[Source records]
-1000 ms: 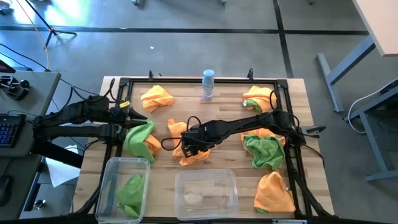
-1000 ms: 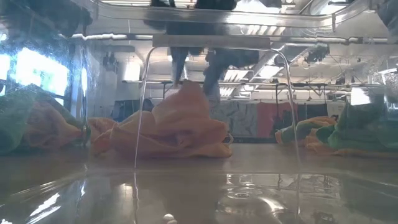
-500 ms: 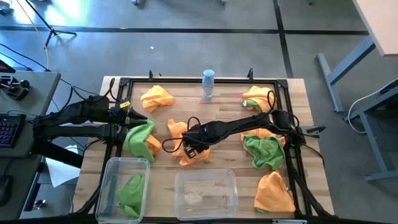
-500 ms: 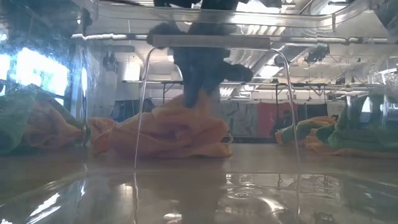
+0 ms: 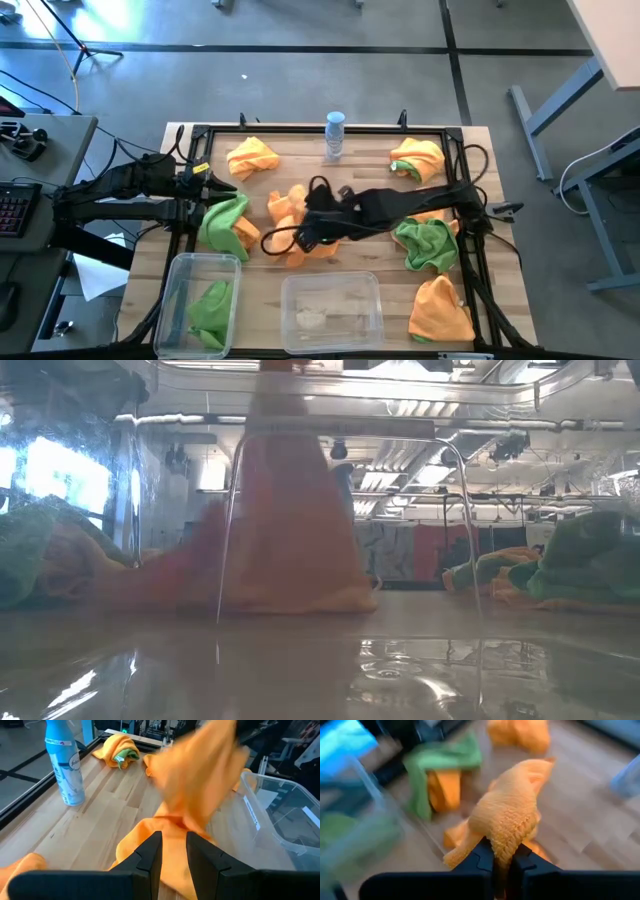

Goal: Sort microfiber towel by color & place in baskets
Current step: Put the orange microfiber towel into the right transparent bin

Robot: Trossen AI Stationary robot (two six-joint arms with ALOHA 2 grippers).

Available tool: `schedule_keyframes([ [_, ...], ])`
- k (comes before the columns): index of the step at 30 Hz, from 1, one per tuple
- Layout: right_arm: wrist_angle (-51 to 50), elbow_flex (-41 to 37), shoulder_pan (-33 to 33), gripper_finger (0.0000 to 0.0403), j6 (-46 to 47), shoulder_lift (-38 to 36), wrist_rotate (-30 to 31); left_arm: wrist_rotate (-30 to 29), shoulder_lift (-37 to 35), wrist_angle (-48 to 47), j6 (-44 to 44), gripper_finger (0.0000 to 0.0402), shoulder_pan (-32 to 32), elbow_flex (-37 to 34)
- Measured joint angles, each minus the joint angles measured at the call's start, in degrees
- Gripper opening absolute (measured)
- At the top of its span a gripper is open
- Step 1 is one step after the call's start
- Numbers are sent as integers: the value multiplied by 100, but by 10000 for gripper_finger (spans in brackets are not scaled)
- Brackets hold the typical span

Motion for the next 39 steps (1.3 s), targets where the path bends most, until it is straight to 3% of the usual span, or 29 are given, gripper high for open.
schedule_keyframes([
  [8, 1127, -163, 601, 2, -103, -709, 1751, 0, 0, -47, 9, 74, 0, 0],
  [11, 1537, -1, 878, 2, -465, -754, 2452, 0, 2, -45, 10, 74, 0, 0],
  [16, 2826, 116, 1288, 1, -1358, -789, 3100, 0, 2, -51, 10, 74, 0, 0],
  [22, 4517, 111, 1809, 1, -2505, -798, 3584, 0, 2, -125, 12, 74, 0, 0],
  [29, 5808, 111, 2628, 0, -3431, -798, 4026, 2, 1, -325, 10, 74, 0, 0],
  [39, 5469, 109, 3363, 0, -2899, -552, 4617, -1, 1, -360, 10, 74, 0, 0],
])
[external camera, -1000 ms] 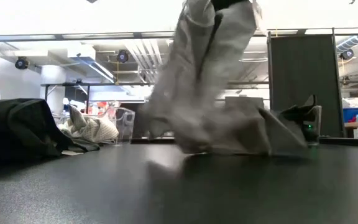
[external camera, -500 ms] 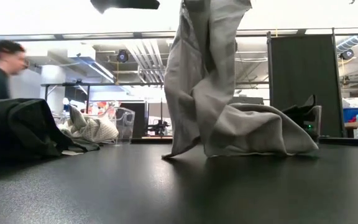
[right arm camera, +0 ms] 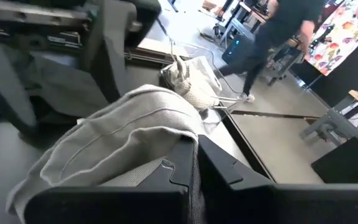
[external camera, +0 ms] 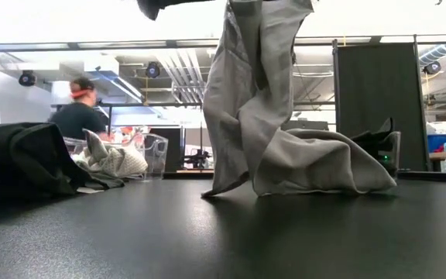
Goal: Sort towels by color in basket
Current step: Put the gray towel into the left transparent bin
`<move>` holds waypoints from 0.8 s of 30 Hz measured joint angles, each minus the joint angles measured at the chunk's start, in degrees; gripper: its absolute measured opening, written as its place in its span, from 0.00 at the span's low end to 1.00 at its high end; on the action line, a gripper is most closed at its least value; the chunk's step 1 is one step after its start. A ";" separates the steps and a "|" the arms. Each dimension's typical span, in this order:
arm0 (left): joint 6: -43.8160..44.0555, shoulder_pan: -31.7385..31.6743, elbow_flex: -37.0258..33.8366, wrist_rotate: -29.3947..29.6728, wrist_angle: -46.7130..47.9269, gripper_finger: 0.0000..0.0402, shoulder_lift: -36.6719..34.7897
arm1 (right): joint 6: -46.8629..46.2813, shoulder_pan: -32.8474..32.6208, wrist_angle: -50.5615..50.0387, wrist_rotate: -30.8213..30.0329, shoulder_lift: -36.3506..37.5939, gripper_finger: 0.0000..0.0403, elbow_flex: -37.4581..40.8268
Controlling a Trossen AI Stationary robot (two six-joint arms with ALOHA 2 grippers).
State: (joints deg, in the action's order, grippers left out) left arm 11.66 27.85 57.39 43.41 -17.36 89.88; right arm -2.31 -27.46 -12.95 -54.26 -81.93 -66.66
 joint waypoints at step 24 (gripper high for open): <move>3.89 -4.93 0.00 -0.50 1.08 0.54 3.19 | 0.35 -0.02 -0.07 0.21 -0.04 0.02 0.33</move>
State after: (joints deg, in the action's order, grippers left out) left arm 15.55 22.92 57.39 42.92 -16.27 93.06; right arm -1.96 -27.49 -13.02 -54.05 -81.97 -66.32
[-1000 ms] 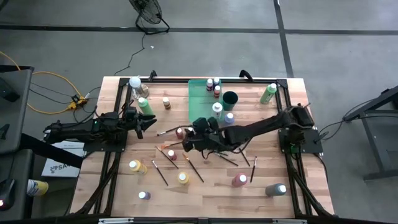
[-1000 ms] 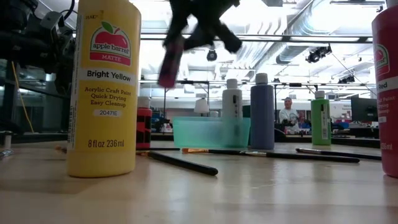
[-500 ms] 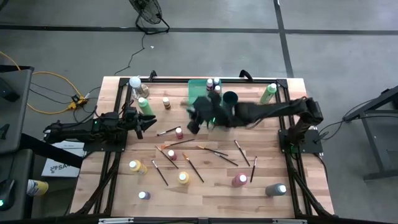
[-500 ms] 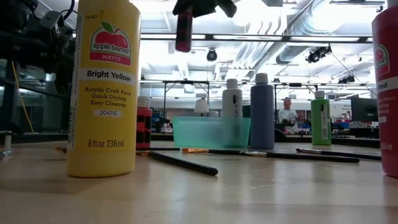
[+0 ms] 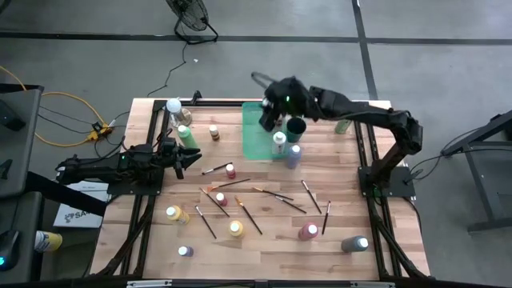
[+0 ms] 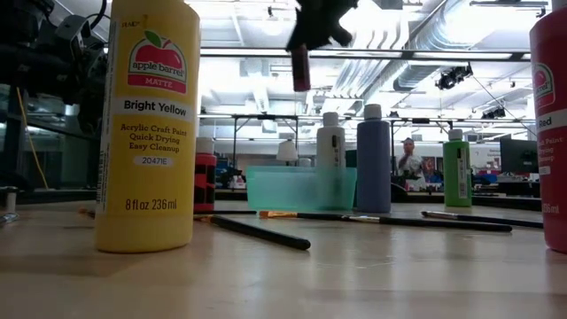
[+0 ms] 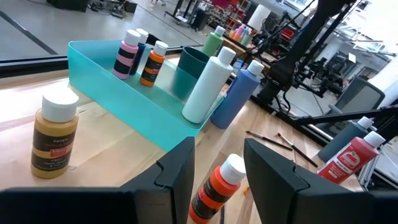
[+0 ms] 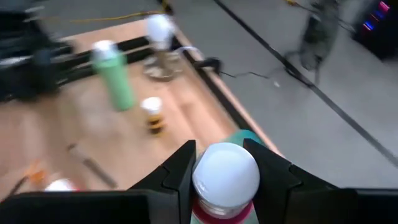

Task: Pick & Place Paint Supplies
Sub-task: Put the red paint bottle into the green bin

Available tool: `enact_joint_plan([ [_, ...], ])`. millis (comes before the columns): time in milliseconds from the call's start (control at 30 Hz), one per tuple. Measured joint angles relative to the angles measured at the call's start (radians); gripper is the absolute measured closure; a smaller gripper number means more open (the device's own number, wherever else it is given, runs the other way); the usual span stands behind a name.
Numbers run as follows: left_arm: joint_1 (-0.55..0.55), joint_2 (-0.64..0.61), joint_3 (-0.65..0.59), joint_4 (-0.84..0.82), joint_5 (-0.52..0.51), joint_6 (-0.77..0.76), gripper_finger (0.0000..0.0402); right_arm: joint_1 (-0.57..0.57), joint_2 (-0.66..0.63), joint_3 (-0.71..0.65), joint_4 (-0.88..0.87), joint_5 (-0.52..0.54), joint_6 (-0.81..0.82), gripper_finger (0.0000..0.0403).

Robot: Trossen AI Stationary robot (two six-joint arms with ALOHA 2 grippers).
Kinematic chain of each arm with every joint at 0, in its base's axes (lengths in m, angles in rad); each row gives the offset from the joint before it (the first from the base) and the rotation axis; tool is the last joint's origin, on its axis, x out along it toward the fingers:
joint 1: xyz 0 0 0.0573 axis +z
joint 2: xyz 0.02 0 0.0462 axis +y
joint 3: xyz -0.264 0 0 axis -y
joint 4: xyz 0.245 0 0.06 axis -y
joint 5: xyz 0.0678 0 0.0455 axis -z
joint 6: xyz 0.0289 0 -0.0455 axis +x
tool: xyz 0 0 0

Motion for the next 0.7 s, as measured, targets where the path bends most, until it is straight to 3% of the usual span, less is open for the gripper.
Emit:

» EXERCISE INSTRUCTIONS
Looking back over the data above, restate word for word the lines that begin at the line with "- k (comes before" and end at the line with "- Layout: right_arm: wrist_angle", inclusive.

» TASK RESPONSE
- k (comes before the columns): index of the step at 30 Hz, from 1, one per tuple
- Layout: right_arm: wrist_angle (-51 to 50), elbow_flex (-41 to 37), shoulder_pan (-33 to 33), gripper_finger (0.0000 to 0.0403), j6 (-46 to 47), shoulder_lift (-38 to 36), wrist_rotate (-30 to 31); left_arm: wrist_rotate (-30 to 29), shoulder_lift (-37 to 35), wrist_angle (-48 to 47), j6 (-44 to 44), gripper_finger (0.0000 to 0.0402), shoulder_pan (-32 to 32), elbow_flex (-37 to 34)

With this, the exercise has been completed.